TASK STATEMENT ::
Return the listing below in full, with every line exactly as it is.

INFORMATION PROVIDED ::
========

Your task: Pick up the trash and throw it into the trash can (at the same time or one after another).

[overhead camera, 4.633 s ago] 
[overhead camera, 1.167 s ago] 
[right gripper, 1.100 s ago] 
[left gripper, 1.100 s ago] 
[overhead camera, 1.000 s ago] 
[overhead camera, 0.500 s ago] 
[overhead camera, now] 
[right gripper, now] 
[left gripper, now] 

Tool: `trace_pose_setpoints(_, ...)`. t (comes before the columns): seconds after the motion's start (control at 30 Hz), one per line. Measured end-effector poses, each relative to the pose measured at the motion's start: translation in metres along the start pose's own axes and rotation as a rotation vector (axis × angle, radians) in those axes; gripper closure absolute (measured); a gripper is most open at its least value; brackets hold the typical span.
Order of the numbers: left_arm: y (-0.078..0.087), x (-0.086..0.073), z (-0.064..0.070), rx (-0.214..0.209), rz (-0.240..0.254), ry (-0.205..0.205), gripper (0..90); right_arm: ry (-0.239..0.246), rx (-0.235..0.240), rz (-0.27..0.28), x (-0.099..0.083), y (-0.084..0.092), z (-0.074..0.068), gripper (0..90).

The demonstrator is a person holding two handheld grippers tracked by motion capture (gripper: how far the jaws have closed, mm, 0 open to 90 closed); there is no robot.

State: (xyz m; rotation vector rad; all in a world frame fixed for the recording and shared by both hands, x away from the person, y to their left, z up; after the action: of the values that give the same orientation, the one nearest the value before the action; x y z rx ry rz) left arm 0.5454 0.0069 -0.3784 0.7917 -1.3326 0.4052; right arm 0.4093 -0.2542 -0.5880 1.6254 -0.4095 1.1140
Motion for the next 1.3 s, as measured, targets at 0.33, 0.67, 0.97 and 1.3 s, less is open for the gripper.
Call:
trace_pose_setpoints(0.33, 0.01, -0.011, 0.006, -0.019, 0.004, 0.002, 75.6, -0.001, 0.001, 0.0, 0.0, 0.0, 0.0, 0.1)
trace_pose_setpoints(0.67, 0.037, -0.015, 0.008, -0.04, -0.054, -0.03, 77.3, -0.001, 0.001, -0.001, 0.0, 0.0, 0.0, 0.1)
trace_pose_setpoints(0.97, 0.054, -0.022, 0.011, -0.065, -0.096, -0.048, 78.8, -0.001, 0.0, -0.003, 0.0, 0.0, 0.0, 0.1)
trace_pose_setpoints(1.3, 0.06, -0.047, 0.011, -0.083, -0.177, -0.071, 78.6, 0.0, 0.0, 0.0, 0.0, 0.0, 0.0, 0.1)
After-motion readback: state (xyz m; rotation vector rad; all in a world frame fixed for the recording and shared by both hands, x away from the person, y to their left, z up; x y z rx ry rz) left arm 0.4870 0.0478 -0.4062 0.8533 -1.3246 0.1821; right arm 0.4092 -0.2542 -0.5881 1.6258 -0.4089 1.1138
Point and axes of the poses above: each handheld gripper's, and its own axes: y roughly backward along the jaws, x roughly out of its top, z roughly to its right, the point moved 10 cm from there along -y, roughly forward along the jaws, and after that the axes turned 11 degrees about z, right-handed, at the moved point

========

TASK OUTPUT ::
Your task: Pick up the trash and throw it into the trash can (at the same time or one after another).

[overhead camera, 4.633 s ago] 
[overhead camera, 1.167 s ago] 
[right gripper, 1.100 s ago] 
[left gripper, 1.100 s ago] 
[overhead camera, 1.000 s ago] 
[overhead camera, 0.500 s ago] 
[overhead camera, now] 
[right gripper, now] 
[left gripper, now] 

Tool: `trace_pose_setpoints(_, ...)`. t (comes before the columns): seconds after the motion's start (control at 30 Hz), one per line. Measured end-effector poses, each relative to the pose measured at the motion's start: translation in metres along the start pose's own axes and rotation as a rotation vector (axis × angle, radians) in those axes; gripper closure absolute (measured); a gripper is most open at its least value; brackets hold the typical span.
Order of the numbers: left_arm: y (-0.078..0.087), x (-0.086..0.073), z (-0.064..0.070), rx (-0.214..0.209), rz (-0.240..0.254), ry (-0.205..0.205), gripper (0..90); right_arm: ry (-0.239..0.246), rx (-0.235..0.240), rz (-0.27..0.28), x (-0.099..0.083), y (-0.084..0.092), z (-0.074..0.068), gripper (0..90).

The demonstrator is a person holding two handheld grippers tracked by motion capture (gripper: how far the jaws have closed, mm, 0 open to 90 closed); there is no robot.

State: (xyz m; rotation vector rad; all in a world frame fixed for the recording and shared by both hands, x away from the person, y to their left, z up; after the action: of the values that give the same orientation, the one nearest the value before the action; x y z rx ry rz) left arm 0.5454 0.0069 -0.3784 0.7917 -1.3326 0.4052; right arm 0.4093 -0.2542 -0.5880 1.6254 -0.4095 1.1140
Motion for the next 1.3 s, as measured, targets at 0.33, 0.67, 0.97 and 1.3 s, less is open for the gripper.
Call:
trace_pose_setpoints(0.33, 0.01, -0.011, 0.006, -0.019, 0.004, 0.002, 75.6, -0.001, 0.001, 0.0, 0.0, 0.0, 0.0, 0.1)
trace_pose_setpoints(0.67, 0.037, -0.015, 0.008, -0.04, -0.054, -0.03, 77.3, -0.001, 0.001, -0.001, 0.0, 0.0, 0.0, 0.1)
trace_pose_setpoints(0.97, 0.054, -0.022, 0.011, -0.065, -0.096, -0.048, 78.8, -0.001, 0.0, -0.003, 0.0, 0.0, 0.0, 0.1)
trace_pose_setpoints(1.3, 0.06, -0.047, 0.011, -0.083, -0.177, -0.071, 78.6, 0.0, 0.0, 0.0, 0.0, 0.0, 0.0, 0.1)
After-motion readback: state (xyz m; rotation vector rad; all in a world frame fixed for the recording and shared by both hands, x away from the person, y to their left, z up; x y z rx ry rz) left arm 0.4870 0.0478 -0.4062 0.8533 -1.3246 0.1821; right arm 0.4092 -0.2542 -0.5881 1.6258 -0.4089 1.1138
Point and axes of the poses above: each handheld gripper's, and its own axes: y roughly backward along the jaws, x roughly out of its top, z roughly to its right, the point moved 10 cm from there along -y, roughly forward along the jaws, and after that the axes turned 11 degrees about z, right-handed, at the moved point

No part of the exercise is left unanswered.